5
$\begingroup$

Okay, this is a question from Cohn (3.1 exercise 3). I think I solved it, but I didn't use two major hypotheses.

Here is the question:

Let $(X, \mathscr{A}, \mu)$ be a measure space, and let $f$ and $f_1,f_2,\ldots$ be real-valued $\mathscr{A}$ measurable functions on $X$, and let $g: \mathbb{R} \to \mathbb{R}$ be Borel measurable. Show that if $\{f_n\}$ converges to $f$ almost everywhere, and if $g$ is continuous at $f(x)$ for almost every $x$, then $\{g \circ f_n\}$ converges to $g \circ f$ almost everywhere.

Here is what I have come up with.
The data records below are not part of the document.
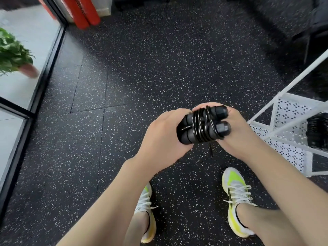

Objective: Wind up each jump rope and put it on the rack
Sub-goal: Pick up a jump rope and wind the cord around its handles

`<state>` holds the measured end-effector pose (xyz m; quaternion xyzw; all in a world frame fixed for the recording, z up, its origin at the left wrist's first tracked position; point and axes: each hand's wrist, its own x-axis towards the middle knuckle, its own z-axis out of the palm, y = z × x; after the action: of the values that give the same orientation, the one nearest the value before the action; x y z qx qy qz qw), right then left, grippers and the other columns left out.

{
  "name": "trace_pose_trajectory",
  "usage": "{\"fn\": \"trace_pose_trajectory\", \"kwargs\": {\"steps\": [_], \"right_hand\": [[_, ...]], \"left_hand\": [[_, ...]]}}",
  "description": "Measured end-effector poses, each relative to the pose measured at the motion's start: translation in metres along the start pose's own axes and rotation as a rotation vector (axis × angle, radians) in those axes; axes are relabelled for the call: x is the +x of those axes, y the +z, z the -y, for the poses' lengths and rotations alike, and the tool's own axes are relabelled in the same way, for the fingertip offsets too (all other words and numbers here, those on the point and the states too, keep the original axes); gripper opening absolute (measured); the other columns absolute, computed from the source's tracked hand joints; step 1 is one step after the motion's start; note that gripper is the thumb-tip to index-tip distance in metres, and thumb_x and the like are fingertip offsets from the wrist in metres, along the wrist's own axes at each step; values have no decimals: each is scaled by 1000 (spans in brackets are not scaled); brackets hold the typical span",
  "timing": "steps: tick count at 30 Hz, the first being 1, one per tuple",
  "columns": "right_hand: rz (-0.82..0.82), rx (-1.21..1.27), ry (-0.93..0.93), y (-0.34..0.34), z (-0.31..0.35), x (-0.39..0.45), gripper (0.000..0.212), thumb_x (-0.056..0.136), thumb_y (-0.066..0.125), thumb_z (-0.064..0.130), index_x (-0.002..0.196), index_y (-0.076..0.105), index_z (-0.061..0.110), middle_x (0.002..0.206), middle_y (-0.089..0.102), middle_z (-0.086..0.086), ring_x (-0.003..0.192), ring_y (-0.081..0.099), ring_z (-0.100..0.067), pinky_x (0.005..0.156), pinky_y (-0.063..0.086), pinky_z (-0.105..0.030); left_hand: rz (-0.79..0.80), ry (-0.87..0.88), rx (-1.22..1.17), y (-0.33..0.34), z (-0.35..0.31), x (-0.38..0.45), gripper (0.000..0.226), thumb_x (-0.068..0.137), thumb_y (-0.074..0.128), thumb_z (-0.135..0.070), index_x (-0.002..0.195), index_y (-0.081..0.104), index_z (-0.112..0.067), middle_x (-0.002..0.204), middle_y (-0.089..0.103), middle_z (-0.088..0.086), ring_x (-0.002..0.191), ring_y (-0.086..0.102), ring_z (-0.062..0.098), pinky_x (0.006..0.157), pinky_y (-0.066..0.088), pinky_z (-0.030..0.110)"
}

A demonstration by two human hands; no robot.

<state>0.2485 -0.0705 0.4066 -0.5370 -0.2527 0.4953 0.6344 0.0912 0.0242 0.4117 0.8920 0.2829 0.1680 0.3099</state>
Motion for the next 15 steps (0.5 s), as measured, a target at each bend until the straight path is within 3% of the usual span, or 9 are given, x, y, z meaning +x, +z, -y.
{"fn": "trace_pose_trajectory", "kwargs": {"steps": [4,7,11,15], "right_hand": [[-70,-16,-32,10,-9,-4,50,98,39,-16,77,73,15,73,67,-2,66,57,-13,55,44,-22],[-120,-71,-3,14,-15,-3,35,97,39,-14,82,65,3,71,59,-14,63,49,-18,50,39,-25],[-127,-397,21,19,-21,-6,30,105,44,5,81,58,15,55,58,0,48,49,-14,49,41,-26],[-39,-600,6,25,-25,-10,25,107,46,19,89,63,22,70,65,3,47,46,-8,47,35,-24]], "left_hand": [[-36,-111,-28,0,-6,2,43,72,74,-21,112,63,-33,96,65,-17,92,61,11,81,53,36],[-80,-188,-26,1,-8,4,36,72,72,-23,106,64,-34,91,66,-15,88,62,11,79,54,39],[-125,-292,18,2,-5,7,34,72,73,-29,102,61,-37,88,67,-15,83,63,12,76,55,38],[-152,-401,53,0,2,12,29,73,75,-33,97,59,-34,83,67,-12,78,63,14,72,54,36]]}}
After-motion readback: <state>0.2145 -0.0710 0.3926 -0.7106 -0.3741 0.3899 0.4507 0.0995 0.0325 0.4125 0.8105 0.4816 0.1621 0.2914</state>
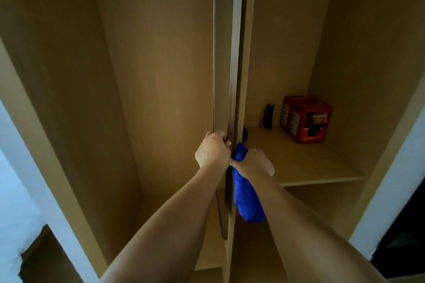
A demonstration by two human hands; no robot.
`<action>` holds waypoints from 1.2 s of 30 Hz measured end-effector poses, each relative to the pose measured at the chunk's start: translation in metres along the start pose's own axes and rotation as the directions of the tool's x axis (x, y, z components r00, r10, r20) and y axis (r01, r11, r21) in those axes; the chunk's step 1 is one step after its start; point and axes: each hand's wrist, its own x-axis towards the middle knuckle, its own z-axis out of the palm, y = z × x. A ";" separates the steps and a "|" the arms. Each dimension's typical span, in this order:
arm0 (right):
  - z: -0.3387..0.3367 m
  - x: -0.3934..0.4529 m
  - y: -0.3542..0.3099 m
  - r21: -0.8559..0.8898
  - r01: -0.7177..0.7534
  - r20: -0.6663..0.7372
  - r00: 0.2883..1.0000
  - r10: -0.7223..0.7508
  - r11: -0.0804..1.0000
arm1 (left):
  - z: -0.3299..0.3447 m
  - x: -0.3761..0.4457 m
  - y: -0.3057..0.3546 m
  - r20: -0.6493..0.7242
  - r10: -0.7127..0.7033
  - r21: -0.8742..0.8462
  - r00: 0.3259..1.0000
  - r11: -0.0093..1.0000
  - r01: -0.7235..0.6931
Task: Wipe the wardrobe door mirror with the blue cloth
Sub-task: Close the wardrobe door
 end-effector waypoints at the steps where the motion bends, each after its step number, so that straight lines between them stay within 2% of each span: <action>1: 0.001 0.003 -0.002 -0.016 -0.001 0.010 1.000 0.002 1.000 | 0.001 0.004 0.000 -0.002 -0.007 0.005 1.000 1.000 0.007; 5: -0.002 0.011 -0.006 -0.183 0.043 0.120 0.993 -0.021 0.982 | 0.004 0.017 -0.001 0.016 -0.025 0.032 1.000 0.999 0.025; 8: -0.003 0.012 -0.008 -0.327 0.212 0.202 0.968 -0.151 0.921 | 0.008 0.024 -0.002 0.019 -0.040 0.038 0.999 0.998 0.040; 11: -0.003 0.012 -0.008 -0.370 0.358 0.187 0.933 -0.308 0.858 | 0.012 0.031 -0.003 0.013 -0.055 0.032 0.998 0.998 0.055; 18: 0.004 0.020 -0.020 -0.416 0.558 0.218 0.828 -0.517 0.718 | 0.018 0.047 -0.007 0.037 -0.044 0.050 0.998 0.998 0.042; 22: 0.014 0.025 -0.030 -0.432 0.553 0.152 0.823 -0.547 0.712 | 0.018 0.056 -0.008 0.059 -0.068 0.065 0.996 0.996 0.064; 28: 0.018 0.041 -0.040 -0.461 0.538 0.176 0.835 -0.521 0.706 | 0.017 0.073 -0.011 0.116 -0.093 0.083 0.989 0.993 0.084; 36: 0.018 0.051 -0.051 -0.497 0.528 0.216 0.844 -0.492 0.688 | 0.026 0.084 -0.016 0.104 -0.064 0.143 0.992 0.988 0.049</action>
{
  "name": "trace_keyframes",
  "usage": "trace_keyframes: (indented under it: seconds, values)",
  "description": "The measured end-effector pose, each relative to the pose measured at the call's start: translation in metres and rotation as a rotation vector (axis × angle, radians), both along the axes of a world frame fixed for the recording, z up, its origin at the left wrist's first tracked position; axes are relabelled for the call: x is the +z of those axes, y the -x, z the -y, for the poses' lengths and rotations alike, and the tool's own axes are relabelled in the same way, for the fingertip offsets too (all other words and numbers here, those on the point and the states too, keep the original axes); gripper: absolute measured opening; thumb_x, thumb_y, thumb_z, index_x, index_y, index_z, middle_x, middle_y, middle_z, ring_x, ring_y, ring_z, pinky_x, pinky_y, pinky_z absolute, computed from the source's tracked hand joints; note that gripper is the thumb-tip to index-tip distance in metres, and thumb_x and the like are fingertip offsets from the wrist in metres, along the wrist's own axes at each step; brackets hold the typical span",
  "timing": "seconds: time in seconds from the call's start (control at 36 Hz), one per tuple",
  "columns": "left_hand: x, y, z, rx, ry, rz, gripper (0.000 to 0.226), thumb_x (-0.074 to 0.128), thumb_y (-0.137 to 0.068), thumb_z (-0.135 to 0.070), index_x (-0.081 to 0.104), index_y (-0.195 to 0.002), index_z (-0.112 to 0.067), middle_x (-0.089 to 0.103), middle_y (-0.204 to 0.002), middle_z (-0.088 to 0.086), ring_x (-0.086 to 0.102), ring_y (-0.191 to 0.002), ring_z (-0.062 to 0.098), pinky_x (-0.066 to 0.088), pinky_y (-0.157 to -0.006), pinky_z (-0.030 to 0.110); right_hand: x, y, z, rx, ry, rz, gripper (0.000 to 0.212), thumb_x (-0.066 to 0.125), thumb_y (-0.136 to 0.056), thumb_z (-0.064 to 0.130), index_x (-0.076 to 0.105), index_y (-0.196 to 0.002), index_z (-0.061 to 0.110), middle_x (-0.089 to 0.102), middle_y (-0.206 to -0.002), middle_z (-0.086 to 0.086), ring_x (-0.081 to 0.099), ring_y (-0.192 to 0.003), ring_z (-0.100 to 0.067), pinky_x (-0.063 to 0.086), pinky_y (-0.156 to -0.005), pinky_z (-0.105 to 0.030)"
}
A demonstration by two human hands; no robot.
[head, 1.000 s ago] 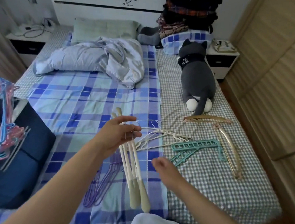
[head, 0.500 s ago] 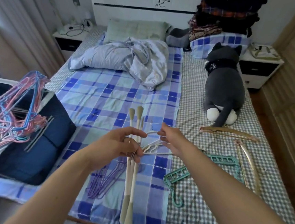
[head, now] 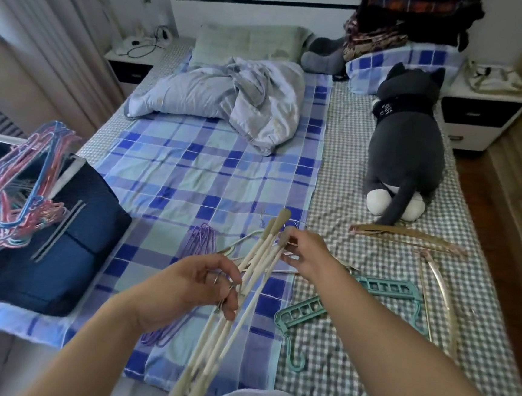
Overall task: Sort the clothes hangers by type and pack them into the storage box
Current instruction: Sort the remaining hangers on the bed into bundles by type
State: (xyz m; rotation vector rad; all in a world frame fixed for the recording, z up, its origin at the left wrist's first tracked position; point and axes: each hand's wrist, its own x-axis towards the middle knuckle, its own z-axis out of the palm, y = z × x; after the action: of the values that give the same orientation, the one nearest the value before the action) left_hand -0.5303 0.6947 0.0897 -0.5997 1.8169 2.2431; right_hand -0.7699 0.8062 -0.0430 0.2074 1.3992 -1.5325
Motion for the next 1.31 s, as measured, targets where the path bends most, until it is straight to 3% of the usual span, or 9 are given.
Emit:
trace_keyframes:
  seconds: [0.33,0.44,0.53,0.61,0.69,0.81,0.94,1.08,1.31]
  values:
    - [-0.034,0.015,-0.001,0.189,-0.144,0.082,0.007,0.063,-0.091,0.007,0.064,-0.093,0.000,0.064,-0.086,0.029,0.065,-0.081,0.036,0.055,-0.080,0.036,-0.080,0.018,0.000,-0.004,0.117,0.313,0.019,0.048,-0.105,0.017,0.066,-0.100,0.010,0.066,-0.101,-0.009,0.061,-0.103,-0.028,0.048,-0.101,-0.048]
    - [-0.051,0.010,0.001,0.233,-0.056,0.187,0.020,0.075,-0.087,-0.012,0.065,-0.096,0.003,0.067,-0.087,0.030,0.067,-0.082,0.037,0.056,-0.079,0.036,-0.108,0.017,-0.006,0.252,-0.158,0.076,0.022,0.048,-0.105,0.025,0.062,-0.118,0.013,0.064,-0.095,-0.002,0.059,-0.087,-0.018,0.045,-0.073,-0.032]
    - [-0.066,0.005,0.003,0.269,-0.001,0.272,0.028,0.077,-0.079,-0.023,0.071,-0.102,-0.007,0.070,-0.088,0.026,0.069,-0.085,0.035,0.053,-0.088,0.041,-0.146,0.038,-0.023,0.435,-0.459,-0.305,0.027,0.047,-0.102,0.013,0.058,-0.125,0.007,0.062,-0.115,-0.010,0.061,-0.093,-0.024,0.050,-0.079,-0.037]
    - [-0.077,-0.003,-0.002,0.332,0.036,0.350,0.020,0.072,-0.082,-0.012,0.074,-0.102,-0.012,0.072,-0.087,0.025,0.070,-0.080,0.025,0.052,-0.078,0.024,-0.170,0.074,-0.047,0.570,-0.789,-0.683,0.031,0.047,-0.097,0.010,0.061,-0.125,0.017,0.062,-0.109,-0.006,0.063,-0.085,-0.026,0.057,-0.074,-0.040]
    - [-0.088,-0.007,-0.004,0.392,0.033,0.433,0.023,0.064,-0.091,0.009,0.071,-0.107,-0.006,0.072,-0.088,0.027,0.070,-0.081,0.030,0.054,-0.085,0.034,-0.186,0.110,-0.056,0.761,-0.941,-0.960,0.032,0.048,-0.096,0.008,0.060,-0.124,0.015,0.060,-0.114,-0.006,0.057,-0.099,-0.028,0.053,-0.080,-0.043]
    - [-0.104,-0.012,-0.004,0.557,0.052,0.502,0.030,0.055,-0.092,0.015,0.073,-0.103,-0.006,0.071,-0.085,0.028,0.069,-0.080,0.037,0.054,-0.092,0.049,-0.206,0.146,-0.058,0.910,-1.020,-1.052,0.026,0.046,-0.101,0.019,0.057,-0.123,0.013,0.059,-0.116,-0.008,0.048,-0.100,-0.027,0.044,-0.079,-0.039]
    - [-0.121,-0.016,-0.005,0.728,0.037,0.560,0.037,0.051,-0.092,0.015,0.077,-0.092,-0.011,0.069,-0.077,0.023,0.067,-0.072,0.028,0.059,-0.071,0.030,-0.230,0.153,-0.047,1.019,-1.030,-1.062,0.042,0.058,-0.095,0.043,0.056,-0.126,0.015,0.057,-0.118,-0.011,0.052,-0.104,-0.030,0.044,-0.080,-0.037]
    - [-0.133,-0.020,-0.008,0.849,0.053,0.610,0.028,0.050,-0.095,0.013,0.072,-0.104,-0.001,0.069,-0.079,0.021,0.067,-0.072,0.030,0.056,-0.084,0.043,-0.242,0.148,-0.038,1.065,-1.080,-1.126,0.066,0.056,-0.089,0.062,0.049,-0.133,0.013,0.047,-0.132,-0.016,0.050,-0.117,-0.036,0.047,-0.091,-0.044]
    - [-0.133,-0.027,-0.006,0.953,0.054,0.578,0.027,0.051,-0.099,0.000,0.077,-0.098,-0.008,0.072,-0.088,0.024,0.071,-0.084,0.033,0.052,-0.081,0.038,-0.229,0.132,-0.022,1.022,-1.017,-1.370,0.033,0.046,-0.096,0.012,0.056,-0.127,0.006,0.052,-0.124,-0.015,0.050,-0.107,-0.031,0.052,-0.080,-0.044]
Since $f_n \to f$ a.e. we may choose $N_1$ with $\mu(N_1)=0$ containing all the points with $f_n(x)\not\to f(x)$. Similarly, choose $N_2$ with $\mu(N_2)=0$ containing all the points where $g$ is not continuous at $f(x)$.

Then $\mu(N_1 \cup N_2) = 0$. Let $x \notin N_1 \cup N_2$ be given. Then since $x \notin N_1$ we have $f_n(x) \to f(x)$. Furthermore, since $x \notin N_2$ we have that $g$ is continuous at $f(x)$, so since $\{f_n(x)\}$ is a sequence converging to $f(x)$ we have $ \lim_{n \to \infty}(g \circ f_n)(x)=\lim_{n \to \infty}g(f_n(x)) = g(\lim_{n \to \infty} f_n(x)) = g(f(x)) = (g\circ f)(x). $ So $g \circ f_n \to g \circ f$ except possibly on the measure zero set $N_1 \cup N_2$, i.e. almost everywhere. QED.

But I didn't use the fact that any of the $\{f_n\}$ are measurable, nor the fact that $g$ is Borel measurable. Where have I gone wrong?

2 Answers 2

3

It is certainly true in your setup, but you actually do not have to use the measurability of the functions. I can see why this confuses you, but I think the measurability is stated because this is the situation where one wants to use the result.

1

You are right, these assumptions were not needed.

However, these are usual hypotheses in this context (already in the definition of '$f_n\to f$ almost everywhere' is usually involved that these functions are measurable, though, makes sense even without this).